Skirting namespaces in this manner works but is not recommended because it

  • Under-specifies the full element/attribute name.

  • Fails to differentiate between element/attribute names in different namespaces (the very purpose of namespaces). Note that this concern could be addressed by adding an additional predicate to check the namespace URI explicitly1:

     /*[    namespace-uri()='http://schema.intuit.com/finance/v3' 
        and local-name()='IntuitResponse']
     /*[    namespace-uri()='http://schema.intuit.com/finance/v3' 
        and local-name()='QueryResponse']
    

    1Thanks to Daniel Haley for the namespace-uri() note.

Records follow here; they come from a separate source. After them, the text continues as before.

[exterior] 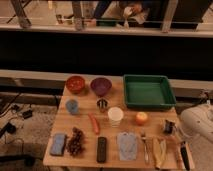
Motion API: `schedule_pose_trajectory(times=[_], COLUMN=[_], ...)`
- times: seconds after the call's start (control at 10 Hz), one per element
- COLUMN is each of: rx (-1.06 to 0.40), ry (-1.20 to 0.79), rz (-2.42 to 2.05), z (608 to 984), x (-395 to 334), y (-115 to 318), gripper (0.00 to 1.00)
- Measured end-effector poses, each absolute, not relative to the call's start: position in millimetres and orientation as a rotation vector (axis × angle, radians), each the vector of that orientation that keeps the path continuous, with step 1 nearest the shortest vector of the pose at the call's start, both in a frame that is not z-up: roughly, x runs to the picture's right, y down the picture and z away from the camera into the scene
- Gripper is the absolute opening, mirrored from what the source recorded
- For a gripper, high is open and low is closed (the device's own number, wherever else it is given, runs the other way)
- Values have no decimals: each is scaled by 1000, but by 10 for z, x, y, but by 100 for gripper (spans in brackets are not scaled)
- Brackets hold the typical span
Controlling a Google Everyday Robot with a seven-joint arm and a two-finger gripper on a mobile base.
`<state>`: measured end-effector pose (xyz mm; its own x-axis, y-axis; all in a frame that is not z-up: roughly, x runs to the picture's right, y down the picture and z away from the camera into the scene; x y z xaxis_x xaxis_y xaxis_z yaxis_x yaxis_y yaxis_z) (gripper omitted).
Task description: Wipe table surface with brush
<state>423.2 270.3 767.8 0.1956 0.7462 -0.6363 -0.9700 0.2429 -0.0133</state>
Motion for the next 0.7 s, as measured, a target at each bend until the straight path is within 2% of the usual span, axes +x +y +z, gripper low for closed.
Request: schedule_pose_trajectory(times=[0.3,0.7], rx=[-478,-478], ry=[566,565], rz=[1243,1243], z=[7686,7687], x=[4135,4135], y=[2705,2706], gripper=[29,30])
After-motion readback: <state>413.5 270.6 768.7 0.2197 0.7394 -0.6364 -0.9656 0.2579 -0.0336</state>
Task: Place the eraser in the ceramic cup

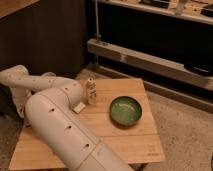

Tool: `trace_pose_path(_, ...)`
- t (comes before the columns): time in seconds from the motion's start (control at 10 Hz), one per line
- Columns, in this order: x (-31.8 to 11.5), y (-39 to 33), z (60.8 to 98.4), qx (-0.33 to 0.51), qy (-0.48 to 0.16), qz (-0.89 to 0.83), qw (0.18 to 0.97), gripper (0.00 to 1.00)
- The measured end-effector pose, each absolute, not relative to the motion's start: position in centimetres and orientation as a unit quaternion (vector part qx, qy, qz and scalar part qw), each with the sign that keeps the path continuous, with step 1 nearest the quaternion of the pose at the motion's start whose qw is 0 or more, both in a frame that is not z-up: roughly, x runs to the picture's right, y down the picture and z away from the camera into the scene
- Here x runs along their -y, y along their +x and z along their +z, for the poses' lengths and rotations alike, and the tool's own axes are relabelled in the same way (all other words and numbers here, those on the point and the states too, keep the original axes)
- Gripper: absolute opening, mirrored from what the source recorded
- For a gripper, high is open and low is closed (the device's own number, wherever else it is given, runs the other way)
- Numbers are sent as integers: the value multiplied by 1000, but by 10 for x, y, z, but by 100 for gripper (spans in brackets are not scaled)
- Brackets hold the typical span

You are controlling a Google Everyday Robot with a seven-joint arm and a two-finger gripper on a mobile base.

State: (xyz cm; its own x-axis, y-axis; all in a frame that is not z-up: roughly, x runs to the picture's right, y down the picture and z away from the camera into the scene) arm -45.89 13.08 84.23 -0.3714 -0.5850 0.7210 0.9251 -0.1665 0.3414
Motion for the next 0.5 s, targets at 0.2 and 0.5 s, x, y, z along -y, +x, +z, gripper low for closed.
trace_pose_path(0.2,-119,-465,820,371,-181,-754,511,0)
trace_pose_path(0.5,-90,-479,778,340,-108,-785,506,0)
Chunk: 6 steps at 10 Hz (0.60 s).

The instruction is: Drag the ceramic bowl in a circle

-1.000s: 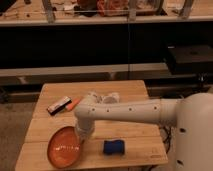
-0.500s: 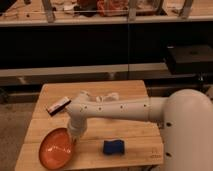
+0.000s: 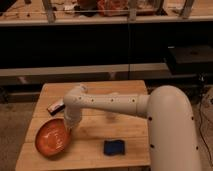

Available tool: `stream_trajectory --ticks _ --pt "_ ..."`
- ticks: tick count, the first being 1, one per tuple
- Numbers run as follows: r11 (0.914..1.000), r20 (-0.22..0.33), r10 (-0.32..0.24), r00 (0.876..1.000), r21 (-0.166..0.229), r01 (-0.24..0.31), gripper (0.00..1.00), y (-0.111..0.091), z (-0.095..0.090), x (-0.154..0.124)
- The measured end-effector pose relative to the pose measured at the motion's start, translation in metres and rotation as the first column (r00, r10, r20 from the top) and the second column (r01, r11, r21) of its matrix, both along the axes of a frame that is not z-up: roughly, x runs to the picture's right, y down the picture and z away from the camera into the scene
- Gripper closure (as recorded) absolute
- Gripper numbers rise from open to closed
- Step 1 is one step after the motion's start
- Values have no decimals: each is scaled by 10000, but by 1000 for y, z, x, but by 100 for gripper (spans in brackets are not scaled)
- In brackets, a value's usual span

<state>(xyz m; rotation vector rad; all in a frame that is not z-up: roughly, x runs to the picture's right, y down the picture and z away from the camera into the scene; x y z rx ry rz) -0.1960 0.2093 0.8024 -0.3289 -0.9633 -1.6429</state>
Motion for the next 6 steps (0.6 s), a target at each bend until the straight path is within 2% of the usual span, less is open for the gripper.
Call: stream_trajectory --ticks 3,6 --pt "9982 -633 602 9962 109 -596 100 -20 15 12" --pt "9875 -1499 1569 9762 354 -1533 100 -39 21 58"
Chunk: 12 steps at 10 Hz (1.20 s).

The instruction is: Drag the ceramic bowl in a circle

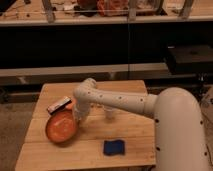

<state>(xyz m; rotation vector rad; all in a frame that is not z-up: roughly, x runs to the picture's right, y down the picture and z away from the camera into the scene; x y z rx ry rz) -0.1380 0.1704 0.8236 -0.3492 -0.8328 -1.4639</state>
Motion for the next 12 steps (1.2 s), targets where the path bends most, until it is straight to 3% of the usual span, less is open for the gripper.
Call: stream_trajectory --ticks 3,5,8,12 --pt "9983 -798 577 9951 39 -576 100 -5 -5 40" --pt "9994 -800 344 9962 -14 -346 100 6 -19 44" --pt "9985 -362 -510 9980 -208 503 100 47 -47 47" --pt "9901 614 -1383 9885 -136 1394 100 74 -70 42"
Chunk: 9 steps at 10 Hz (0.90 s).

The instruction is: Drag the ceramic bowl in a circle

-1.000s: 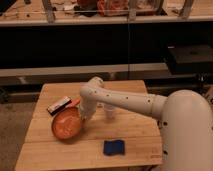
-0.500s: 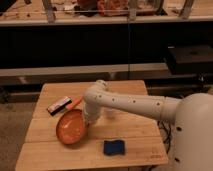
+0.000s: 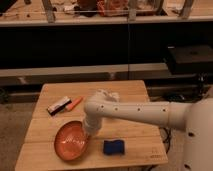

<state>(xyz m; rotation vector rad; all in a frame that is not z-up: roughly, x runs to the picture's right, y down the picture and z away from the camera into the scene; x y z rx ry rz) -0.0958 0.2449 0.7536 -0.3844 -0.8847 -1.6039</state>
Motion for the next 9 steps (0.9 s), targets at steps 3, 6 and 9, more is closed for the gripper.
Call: stream_trajectory --ticks 3,6,9 --pt "9943 1015 -1041 9894 -118 1058 100 19 -9 -44" --pt "9803 1957 -1963 9608 171 1968 100 21 -12 -94" --pt "9774 1355 -2114 9680 357 2084 100 0 3 -110"
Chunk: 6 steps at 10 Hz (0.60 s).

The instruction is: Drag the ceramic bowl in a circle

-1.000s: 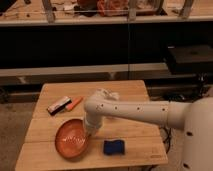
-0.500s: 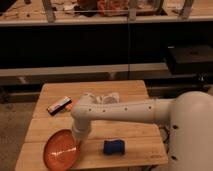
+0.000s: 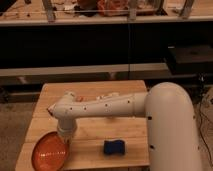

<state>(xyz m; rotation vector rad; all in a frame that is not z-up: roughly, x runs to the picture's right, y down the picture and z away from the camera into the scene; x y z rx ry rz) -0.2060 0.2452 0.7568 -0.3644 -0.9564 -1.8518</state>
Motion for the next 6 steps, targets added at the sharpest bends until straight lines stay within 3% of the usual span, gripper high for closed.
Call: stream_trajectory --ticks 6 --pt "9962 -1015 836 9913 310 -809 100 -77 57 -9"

  • Is excessively verbose.

1
votes

I use /*[name()='...'] in a google sheet to fetch some counts from Wikidata. I have a table like this

 thes    WD prop links   items
 NOM     P7749   3925    3789
 AAT     P1014   21157   20224

and the formulas in cols links and items are

=IMPORTXML("https://query.wikidata.org/sparql?query=SELECT(COUNT(*)as?c){?item wdt:"&$B14&"[]}","//*[name()='literal']")
=IMPORTXML("https://query.wikidata.org/sparql?query=SELECT(COUNT(distinct?item)as?c){?item wdt:"&$B14&"[]}","//*[name()='literal']")

respectively. The SPARQL query happens not to have any spaces...

I saw name() used instead of local-name() in Xml Namespace breaking my xpath!, and for some reason //*:literal doesn't work.